MLX-Video-OCR-DeepSeek-Apple-Silicon

🎯 One-click Mac deployment · 📹 Video / 📄 PDF / 🖼 Image 3-in-1 OCR · 🖥 Full local GUI

This is a local OCR application optimized for Apple Silicon (M1/M2/M3/M4),
built on top of deepseek-ai/DeepSeek-OCR and the MLX ecosystem. It provides:

  • 📹 Video frame extraction + OCR (automatically samples frames from videos, then runs OCR)
  • 📄 PDF batch OCR (supports multi-page PDFs, batch mode and single-page mode)
  • 🖼 Image OCR (documents, tables, handwriting, scene text)
  • 🎨 Image pre-processing (auto-rotation, enhancement, de-shadow, background removal)
  • 🖥 Full Web GUI (drag-and-drop upload, progress display, result preview)
  • 🍎 One-click Mac deployment (./start.sh automatically sets up the environment and dependencies)
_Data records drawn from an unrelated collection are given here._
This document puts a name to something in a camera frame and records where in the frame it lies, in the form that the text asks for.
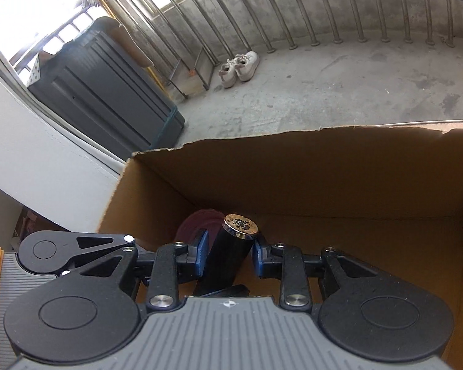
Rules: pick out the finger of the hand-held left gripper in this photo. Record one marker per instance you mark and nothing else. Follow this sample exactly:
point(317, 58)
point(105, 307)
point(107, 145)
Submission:
point(100, 241)

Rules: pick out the dark grey storage cabinet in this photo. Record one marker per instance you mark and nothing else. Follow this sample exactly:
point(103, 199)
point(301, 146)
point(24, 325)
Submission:
point(100, 84)

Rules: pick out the yellow pipe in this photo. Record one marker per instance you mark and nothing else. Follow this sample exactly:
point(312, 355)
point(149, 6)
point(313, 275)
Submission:
point(158, 81)

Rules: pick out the metal balcony railing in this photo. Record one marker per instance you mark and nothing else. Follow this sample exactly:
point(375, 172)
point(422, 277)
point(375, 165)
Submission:
point(384, 39)

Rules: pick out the maroon round lid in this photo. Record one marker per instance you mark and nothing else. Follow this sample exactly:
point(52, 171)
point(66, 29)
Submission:
point(193, 223)

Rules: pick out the brown cardboard sheet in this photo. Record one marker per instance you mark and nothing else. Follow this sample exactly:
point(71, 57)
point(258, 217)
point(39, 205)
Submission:
point(135, 42)

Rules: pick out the brown cardboard box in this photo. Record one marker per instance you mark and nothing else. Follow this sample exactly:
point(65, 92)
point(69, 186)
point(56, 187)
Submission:
point(332, 169)

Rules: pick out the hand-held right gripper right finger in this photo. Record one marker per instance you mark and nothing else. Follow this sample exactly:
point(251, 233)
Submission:
point(257, 258)

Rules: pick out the black bottle with gold cap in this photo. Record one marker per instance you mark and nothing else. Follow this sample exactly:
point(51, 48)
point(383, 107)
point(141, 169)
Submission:
point(225, 258)

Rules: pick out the white sneaker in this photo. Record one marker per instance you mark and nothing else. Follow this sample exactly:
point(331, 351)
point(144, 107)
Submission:
point(228, 75)
point(247, 65)

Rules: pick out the white perforated box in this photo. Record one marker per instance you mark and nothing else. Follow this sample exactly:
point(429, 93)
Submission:
point(34, 71)

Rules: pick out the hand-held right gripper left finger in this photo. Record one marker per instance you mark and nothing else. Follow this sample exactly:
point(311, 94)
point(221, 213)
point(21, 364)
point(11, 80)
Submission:
point(202, 252)

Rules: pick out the metal rack frame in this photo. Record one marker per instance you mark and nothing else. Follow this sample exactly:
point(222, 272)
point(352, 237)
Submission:
point(176, 86)

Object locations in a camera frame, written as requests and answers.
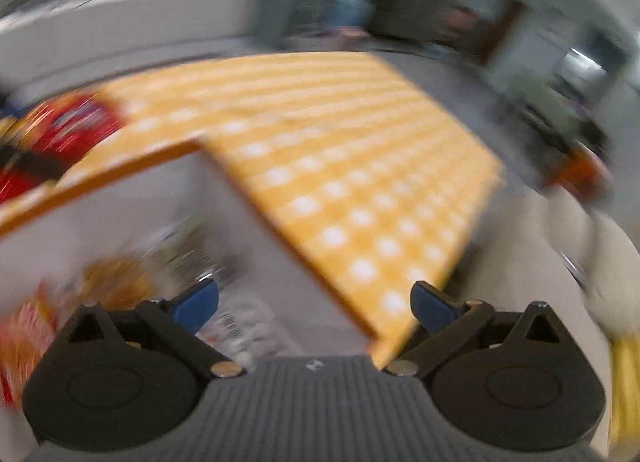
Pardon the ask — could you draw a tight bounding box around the clear packet of yellow chips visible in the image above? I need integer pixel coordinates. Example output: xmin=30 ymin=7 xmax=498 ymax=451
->
xmin=77 ymin=255 xmax=158 ymax=308

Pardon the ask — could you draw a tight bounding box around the beige sofa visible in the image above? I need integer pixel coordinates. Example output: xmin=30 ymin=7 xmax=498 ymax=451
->
xmin=465 ymin=182 xmax=640 ymax=462

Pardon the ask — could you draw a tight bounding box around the yellow checkered tablecloth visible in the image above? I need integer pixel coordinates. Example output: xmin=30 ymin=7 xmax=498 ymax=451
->
xmin=0 ymin=51 xmax=505 ymax=370

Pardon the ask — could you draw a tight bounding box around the red packet of snack sticks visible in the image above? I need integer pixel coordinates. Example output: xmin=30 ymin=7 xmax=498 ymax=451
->
xmin=0 ymin=285 xmax=58 ymax=410

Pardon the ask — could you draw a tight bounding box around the white packet with carrot print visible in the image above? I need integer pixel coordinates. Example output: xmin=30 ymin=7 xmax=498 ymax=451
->
xmin=197 ymin=289 xmax=286 ymax=360

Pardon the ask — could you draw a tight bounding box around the shiny red snack packet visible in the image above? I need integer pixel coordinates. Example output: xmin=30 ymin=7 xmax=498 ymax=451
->
xmin=0 ymin=91 xmax=125 ymax=205

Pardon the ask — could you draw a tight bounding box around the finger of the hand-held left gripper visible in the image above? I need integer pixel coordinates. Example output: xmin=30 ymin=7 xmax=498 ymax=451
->
xmin=0 ymin=143 xmax=63 ymax=184

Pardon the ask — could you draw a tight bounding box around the white long cabinet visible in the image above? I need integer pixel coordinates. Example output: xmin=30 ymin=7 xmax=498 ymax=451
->
xmin=0 ymin=0 xmax=263 ymax=90

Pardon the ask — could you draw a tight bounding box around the orange box with white inside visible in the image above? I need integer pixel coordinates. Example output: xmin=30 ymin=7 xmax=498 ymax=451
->
xmin=0 ymin=139 xmax=417 ymax=370

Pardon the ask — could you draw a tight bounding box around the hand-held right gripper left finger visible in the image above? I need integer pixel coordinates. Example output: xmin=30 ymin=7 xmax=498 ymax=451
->
xmin=61 ymin=278 xmax=247 ymax=378

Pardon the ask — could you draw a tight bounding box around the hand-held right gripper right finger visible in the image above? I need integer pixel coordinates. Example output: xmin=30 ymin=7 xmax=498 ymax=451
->
xmin=384 ymin=281 xmax=566 ymax=378

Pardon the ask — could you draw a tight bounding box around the yellow blanket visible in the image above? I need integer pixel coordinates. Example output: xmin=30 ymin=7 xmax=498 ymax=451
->
xmin=607 ymin=332 xmax=640 ymax=449

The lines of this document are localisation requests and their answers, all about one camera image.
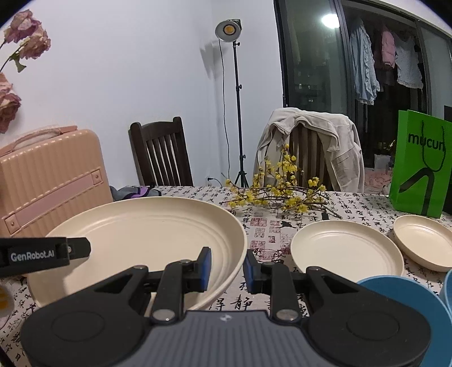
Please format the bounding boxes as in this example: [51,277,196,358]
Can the dark wooden chair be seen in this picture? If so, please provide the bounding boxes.
[128,116,194,187]

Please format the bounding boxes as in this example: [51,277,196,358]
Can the small blue bowl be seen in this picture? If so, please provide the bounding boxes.
[440,269,452,314]

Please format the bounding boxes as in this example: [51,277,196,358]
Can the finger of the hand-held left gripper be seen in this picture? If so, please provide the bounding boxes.
[66,237,92,261]

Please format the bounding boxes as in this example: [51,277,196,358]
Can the medium blue bowl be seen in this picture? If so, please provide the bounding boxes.
[357,275,451,336]

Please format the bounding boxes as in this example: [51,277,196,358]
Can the pink hard-shell suitcase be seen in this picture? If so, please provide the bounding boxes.
[0,125,114,239]

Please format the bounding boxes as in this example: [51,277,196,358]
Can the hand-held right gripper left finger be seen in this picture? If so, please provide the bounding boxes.
[92,247,213,326]

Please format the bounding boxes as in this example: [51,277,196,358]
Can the pink cloth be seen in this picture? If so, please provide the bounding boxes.
[364,169,393,195]

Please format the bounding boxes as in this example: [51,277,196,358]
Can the light blue hanging shirt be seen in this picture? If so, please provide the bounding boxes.
[349,18,381,106]

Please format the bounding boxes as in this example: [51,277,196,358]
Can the white hanging garment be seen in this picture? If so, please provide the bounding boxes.
[394,32,424,89]

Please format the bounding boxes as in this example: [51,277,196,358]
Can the pink hanging garment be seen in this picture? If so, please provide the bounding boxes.
[374,25,398,71]

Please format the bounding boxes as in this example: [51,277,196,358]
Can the wooden chair under jacket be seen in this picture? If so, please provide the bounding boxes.
[289,123,334,191]

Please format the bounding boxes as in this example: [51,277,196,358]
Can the grey purple pouch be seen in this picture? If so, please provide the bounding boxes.
[109,185,162,202]

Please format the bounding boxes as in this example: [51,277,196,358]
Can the yellow blossom branch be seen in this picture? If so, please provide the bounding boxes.
[221,143,343,221]

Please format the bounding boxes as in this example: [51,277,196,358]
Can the dried pink flowers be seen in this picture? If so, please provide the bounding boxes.
[0,9,52,135]

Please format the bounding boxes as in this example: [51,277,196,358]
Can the large cream plate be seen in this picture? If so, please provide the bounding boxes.
[26,196,248,311]

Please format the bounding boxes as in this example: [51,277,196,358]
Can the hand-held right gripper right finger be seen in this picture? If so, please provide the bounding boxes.
[243,249,361,323]

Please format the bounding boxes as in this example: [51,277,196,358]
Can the green paper bag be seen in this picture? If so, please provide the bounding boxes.
[388,109,452,219]

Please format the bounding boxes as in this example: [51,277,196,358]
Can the small cream plate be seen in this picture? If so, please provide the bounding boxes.
[393,215,452,272]

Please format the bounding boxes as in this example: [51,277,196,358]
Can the studio light on stand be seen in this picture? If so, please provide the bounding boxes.
[215,19,249,187]

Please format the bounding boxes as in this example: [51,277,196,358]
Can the medium cream plate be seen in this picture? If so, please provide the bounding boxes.
[290,220,405,278]

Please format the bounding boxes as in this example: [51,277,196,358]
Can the dark sliding glass door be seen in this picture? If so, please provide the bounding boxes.
[273,0,452,170]

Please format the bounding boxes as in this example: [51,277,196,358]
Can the beige jacket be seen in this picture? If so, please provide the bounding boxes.
[252,108,365,194]

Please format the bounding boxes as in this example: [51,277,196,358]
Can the calligraphy printed tablecloth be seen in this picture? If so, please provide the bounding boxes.
[0,185,452,367]

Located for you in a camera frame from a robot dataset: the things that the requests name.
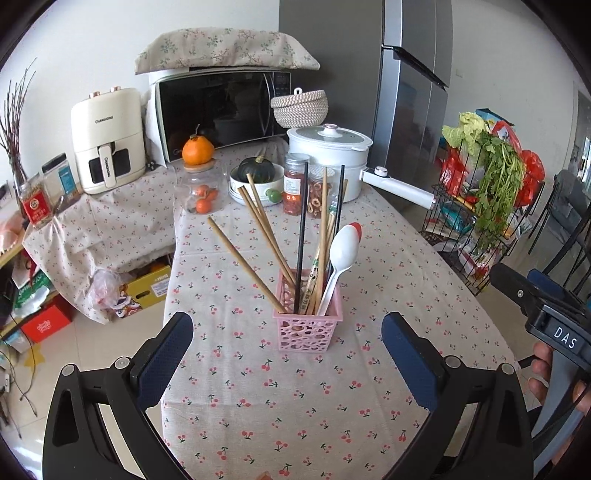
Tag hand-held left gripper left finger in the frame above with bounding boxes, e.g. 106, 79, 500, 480
42, 311, 195, 480

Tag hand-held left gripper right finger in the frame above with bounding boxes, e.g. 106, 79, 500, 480
381, 311, 534, 480

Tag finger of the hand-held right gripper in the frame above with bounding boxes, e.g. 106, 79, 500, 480
527, 268, 591, 311
489, 262, 540, 318

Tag pink perforated plastic basket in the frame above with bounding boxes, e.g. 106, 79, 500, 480
272, 270, 343, 354

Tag wooden chopstick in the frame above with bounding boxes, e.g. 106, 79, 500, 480
238, 185, 296, 289
316, 167, 329, 278
207, 215, 288, 315
246, 173, 296, 282

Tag red-tipped white spoon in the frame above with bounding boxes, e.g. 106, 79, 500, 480
345, 222, 363, 259

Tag black chopstick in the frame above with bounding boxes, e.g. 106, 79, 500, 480
293, 161, 309, 315
327, 164, 346, 278

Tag person's right hand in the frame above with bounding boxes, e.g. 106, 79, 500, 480
527, 342, 555, 404

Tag yellow cardboard box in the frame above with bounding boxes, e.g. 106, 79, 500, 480
124, 264, 172, 310

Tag pile of food packets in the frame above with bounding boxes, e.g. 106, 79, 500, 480
425, 198, 522, 282

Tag dark grey chair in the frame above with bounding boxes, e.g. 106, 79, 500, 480
529, 170, 591, 296

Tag clear plastic bag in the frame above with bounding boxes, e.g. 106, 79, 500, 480
87, 269, 132, 319

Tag green leafy herbs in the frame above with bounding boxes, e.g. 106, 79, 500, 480
471, 131, 527, 250

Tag red plastic bag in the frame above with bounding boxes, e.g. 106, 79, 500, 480
519, 150, 546, 208

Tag red snack packet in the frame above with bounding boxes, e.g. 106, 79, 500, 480
441, 148, 476, 197

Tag red box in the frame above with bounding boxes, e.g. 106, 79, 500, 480
21, 305, 75, 344

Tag cherry print cloth cover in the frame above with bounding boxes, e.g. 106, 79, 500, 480
22, 161, 178, 324

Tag green and white bag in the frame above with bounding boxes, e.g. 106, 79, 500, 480
11, 270, 56, 319

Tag colourful carton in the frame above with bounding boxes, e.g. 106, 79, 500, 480
475, 108, 515, 144

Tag napa cabbage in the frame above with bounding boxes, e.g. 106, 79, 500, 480
442, 112, 490, 153

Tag glass jar with wooden lid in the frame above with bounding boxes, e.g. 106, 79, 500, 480
178, 159, 221, 215

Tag jar of dried fruit rings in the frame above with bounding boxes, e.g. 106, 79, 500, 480
307, 165, 342, 220

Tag white bowl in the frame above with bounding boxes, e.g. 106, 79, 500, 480
229, 162, 286, 206

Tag pale pink bag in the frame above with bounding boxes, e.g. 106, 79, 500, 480
0, 217, 26, 254

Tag grey refrigerator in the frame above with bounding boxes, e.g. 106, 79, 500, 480
279, 0, 453, 185

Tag jar of red goji berries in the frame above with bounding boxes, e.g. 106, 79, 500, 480
283, 153, 311, 215

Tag glass jar with red label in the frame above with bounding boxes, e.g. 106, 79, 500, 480
18, 173, 54, 229

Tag clear container with black lid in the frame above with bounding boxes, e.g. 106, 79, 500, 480
41, 153, 77, 204

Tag dark green pumpkin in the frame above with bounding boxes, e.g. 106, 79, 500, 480
236, 155, 277, 184

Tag large orange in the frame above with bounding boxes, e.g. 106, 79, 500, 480
181, 124, 216, 166

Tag white electric pot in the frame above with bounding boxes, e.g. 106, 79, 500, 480
286, 124, 437, 210

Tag cream air fryer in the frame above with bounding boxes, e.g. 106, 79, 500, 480
70, 87, 147, 195

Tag black microwave oven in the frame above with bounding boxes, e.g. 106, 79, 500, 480
148, 68, 293, 166

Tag dry bare branches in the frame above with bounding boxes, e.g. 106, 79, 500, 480
0, 58, 38, 185

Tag white woven basket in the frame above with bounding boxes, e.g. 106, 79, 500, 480
270, 89, 329, 129

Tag floral cloth cover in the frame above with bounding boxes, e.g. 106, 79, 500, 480
134, 28, 321, 75

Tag black wire rack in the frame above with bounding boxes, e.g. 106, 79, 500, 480
418, 134, 546, 296

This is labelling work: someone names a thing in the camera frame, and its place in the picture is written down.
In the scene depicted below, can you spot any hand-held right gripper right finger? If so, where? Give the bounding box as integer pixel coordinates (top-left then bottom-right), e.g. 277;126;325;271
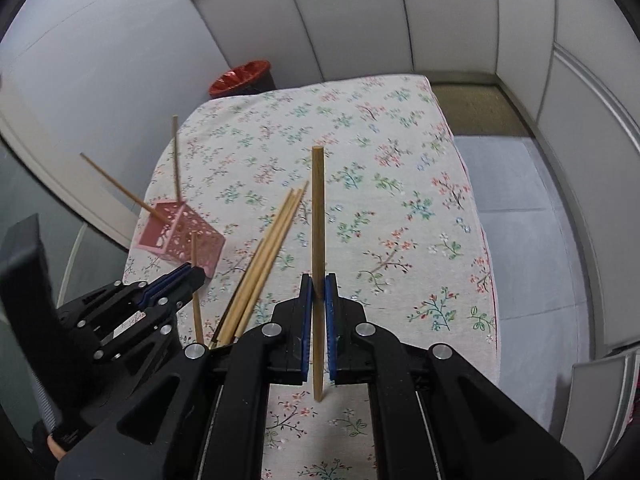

Weights are not re-uploaded in this repo. Instead, they are automatically downloaded and cached locally via mlx-community/DeepSeek-OCR-8bit.

In the current ecosystem of projects based on deepseek-ai/DeepSeek-OCR, this solution focuses on
Mac Apple Silicon local deployment + unified Video/PDF/Image workflow + a complete GUI,
acting as an application-layer integration rather than “just another weights-only model repo”.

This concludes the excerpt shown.